▸ ASSIGNED TASK: When you write out the material, keep every line exactly as it is.

▸ DATA FOR THE TASK:
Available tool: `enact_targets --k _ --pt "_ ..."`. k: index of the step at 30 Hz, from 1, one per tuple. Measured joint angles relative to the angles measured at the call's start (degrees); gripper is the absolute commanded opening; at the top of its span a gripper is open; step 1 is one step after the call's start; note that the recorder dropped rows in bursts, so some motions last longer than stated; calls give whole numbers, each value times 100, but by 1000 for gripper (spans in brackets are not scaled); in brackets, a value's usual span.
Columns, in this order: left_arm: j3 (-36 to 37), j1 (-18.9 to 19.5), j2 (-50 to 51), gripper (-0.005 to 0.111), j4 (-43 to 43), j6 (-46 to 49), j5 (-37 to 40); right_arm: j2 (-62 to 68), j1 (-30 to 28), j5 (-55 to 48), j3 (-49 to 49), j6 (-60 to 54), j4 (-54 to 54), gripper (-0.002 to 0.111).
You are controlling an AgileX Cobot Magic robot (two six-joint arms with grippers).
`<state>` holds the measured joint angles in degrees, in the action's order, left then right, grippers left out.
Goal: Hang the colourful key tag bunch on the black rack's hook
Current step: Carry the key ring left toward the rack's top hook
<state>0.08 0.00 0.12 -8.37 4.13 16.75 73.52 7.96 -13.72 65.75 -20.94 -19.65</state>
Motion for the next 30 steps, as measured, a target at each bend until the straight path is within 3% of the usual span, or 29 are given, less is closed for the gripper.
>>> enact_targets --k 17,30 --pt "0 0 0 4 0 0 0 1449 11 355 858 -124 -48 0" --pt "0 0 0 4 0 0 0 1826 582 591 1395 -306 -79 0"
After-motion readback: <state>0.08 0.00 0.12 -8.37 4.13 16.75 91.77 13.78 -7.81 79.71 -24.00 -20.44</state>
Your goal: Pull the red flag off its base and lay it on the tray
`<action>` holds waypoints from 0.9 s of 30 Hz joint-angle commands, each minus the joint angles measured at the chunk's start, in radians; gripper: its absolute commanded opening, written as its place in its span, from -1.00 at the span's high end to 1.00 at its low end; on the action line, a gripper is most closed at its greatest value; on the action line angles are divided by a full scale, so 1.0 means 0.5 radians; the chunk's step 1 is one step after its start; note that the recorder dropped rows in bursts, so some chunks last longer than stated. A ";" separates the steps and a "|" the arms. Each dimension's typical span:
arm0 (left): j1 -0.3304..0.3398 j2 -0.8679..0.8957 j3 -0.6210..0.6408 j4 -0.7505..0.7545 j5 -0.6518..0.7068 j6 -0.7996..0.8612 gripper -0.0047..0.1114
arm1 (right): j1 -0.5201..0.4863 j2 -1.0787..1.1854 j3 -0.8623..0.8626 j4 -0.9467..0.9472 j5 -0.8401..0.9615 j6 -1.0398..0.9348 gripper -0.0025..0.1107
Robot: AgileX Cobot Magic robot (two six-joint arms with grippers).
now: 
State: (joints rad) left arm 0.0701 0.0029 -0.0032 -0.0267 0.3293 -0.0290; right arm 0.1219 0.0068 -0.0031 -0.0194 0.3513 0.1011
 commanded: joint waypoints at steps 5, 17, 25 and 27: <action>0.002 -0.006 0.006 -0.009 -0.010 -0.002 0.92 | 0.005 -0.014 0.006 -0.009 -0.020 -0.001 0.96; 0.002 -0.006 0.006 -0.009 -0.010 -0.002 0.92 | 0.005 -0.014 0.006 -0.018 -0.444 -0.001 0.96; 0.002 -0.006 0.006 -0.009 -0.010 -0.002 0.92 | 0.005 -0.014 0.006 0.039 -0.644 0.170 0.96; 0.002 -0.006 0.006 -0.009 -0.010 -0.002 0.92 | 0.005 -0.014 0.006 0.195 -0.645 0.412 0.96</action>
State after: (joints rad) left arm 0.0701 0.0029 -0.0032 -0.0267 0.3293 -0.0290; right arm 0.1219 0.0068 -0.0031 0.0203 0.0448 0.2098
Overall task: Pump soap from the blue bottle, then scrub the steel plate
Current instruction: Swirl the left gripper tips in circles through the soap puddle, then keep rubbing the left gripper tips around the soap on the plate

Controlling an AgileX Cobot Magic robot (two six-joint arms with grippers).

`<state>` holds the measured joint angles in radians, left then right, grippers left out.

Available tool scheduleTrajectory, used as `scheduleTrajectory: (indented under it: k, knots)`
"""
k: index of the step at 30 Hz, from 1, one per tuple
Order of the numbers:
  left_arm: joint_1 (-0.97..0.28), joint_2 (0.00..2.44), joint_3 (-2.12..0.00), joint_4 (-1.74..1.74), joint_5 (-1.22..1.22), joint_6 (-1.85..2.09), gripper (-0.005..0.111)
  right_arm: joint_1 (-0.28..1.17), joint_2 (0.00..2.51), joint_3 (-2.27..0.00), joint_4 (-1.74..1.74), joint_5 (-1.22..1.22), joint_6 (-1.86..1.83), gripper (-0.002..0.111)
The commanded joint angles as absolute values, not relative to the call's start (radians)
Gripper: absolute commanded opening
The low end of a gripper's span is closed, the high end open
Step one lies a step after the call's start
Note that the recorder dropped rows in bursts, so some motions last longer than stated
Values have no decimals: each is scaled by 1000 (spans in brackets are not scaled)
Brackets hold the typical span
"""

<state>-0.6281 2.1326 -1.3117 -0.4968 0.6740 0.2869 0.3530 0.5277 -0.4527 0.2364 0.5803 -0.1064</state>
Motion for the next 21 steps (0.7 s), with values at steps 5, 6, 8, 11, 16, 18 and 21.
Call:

▸ EXERCISE ANSWER:
Available tool: `enact_targets --k _ --pt "_ ..."`. k: index of the step at 30 Hz, from 1, one per tuple. Measured joint angles relative to the angles measured at the call's start (degrees); gripper is the absolute commanded opening; at the top of its span a gripper is open; step 1 is one step after the call's start; note that the recorder dropped rows in bursts, so some motions last longer than stated; calls give whole numbers, each value times 100, but by 1000 for gripper (spans in brackets are not scaled); in brackets, a value's usual span.
Columns, in this order: left_arm: j3 (-36 to 37), j1 (-18.9 to 19.5), j2 (-50 to 51), gripper (-0.005 to 0.111), j4 (-43 to 43), j6 (-46 to 49), j5 (-37 to 40); right_arm: j2 (-62 to 68), j1 (-30 to 28), j5 (-55 to 48), j3 (-49 to 49), j6 (-60 to 54), j4 (-54 to 54), gripper (-0.002 to 0.111).
You are controlling an AgileX Cobot Magic robot (two six-joint arms with grippers).
`<state>` holds the measured joint angles in degrees, in the action's order, left then right, grippers left out.
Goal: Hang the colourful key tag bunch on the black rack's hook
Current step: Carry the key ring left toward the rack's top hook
<state>0.08 0.00 0.12 -8.37 4.13 16.75 73.52 7.96 -13.72 65.75 -20.94 -19.65</state>
Motion for the next 30 steps, as measured, a target at each bend until the straight path is within 3% of the usual span, or 29 are given, less is closed for the gripper.
>>> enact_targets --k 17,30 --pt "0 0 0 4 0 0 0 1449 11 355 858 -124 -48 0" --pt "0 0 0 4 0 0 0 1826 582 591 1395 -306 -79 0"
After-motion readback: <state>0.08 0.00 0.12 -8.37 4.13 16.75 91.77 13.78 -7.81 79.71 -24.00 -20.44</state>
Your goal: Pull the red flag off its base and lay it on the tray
`<action>` holds waypoints from 0.9 s of 30 Hz joint-angle commands, each minus the joint angles measured at the chunk's start, in radians; gripper: its absolute commanded opening, written as its place in its span, from -1.00 at the span's high end to 1.00 at its low end; on the action line, a gripper is most closed at its greatest value; on the action line angles are divided by a full scale, so 1.0 means 0.5 radians; the chunk's step 1 is one step after its start; note that the recorder dropped rows in bursts, so some chunks last longer than stated. A ";" separates the steps and a "|" the arms. Each dimension's typical span:
arm0 (left): j1 -0.3304..0.3398 j2 -0.8679..0.8957 j3 -0.6210..0.6408 j4 -0.7505..0.7545 j5 -0.6518..0.7068 j6 -0.7996..0.8612 gripper -0.0047..0.1114
arm1 (right): j1 -0.5201..0.4863 j2 -1.0787..1.1854 j3 -0.8623..0.8626 j4 -0.9467..0.9472 j5 -0.8401..0.9615 j6 -1.0398..0.9348 gripper -0.0025..0.1107
Robot: AgileX Cobot Magic robot (two six-joint arms with grippers).
now: 
State: (joints rad) left arm 0.0701 0.0029 -0.0032 -0.0267 0.3293 -0.0290; right arm 0.1219 0.0068 -0.0031 -0.0194 0.3513 0.1011
 commanded: joint waypoints at steps 5, 17, 25 and 27: <action>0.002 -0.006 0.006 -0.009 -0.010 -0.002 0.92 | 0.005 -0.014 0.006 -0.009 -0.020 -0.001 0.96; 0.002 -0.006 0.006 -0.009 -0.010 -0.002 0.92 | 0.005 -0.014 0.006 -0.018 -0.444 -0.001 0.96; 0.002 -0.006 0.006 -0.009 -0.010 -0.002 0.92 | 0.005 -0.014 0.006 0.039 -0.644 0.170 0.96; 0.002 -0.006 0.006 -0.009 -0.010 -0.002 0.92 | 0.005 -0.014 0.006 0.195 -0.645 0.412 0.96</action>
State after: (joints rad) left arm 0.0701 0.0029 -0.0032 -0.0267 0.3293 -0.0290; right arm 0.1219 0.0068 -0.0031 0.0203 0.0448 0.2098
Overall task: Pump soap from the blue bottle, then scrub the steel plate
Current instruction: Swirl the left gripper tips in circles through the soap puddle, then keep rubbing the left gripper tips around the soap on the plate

Controlling an AgileX Cobot Magic robot (two six-joint arms with grippers).

`<state>` holds the measured joint angles in radians, left then right, grippers left out.

Available tool scheduleTrajectory, used as `scheduleTrajectory: (indented under it: k, knots)`
"""
k: index of the step at 30 Hz, from 1, one per tuple
Order of the numbers:
  left_arm: joint_1 (-0.97..0.28), joint_2 (0.00..2.44), joint_3 (-2.12..0.00), joint_4 (-1.74..1.74), joint_5 (-1.22..1.22), joint_6 (-1.85..2.09), gripper (-0.005..0.111)
  right_arm: joint_1 (-0.28..1.17), joint_2 (0.00..2.51), joint_3 (-2.27..0.00), joint_4 (-1.74..1.74), joint_5 (-1.22..1.22), joint_6 (-1.86..1.83), gripper (-0.002..0.111)
The commanded joint angles as absolute values, not relative to the call's start (radians)
Gripper: absolute commanded opening
The low end of a gripper's span is closed, the high end open
Step one lies a step after the call's start
Note that the recorder dropped rows in bursts, so some motions last longer than stated
Values have no decimals: each is scaled by 1000 (spans in brackets are not scaled)
Brackets hold the typical span
"""

<state>-0.6281 2.1326 -1.3117 -0.4968 0.6740 0.2869 0.3530 0.5277 -0.4527 0.2364 0.5803 -0.1064</state>
Motion for the next 21 steps (0.7 s), with values at steps 5, 6, 8, 11, 16, 18 and 21.
Call:

The full output has already been given.